7.5.2 Furthermore, appellant 2 considered document (1) to represent an alternative closest prior art. However, appellant 2 has not indicated why document (1) would be more appropriate as closest prior art (see communication pursuant to Article 15(1) RPBA 2007 dated 3 December 2019, point 8.3)

The board does not consider document (1) to represent the closest prior art. As discussed under point 7.4 above, document (1) is completely silent on treating children with ciclesonide and thus does not represent a promising springboard nor a clear pointer to the solution of the claimed subject-matter

7.6 The subject-matter of claim 1 of the main request involves an inventive step.

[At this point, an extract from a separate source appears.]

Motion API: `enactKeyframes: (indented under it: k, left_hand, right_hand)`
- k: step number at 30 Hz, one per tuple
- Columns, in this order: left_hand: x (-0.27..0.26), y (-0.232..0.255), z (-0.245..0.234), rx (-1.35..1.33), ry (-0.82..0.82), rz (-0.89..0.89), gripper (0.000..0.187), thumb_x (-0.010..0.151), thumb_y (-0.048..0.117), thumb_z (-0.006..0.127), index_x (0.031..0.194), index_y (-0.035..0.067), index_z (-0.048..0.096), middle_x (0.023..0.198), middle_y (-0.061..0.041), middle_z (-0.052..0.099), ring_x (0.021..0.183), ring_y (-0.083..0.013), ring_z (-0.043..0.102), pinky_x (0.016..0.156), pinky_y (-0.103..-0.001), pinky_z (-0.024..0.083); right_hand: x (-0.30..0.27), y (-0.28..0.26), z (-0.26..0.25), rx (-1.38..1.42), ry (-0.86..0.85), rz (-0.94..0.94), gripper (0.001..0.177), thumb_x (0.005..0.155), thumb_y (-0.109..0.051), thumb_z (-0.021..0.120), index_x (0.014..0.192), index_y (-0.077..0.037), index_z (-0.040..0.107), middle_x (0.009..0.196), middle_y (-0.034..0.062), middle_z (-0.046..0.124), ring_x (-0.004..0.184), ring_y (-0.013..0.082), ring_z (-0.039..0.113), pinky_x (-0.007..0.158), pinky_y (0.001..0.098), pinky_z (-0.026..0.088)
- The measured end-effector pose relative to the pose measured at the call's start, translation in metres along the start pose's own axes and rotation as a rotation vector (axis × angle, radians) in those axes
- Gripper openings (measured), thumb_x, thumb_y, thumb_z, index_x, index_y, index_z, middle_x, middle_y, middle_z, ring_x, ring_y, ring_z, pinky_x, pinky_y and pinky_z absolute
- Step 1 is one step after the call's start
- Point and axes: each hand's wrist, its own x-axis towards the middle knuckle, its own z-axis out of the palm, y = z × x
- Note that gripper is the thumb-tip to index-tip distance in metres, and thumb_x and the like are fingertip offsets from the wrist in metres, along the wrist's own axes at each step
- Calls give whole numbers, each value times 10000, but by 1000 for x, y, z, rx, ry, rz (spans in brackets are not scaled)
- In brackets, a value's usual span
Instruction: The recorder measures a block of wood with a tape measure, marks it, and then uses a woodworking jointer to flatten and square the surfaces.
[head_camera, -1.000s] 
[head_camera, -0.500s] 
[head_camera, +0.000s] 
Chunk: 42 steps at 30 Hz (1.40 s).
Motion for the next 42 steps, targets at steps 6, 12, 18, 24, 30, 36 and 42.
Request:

8. Documents (28) to (40), submitted by appellant 2 with its statement setting out the grounds of appeal, are not relevant for the outcome of the present decision. Thus, the board does not have to decide on their admission.

Order

For these reasons it is decided that:

The decision under appeal is set aside.

The case is remitted to the opposition division with the order to maintain the patent with the following claims and a description to be adapted thereto:

claims 1 to 18 of the main request, filed at the oral proceedings of 20 February 2020.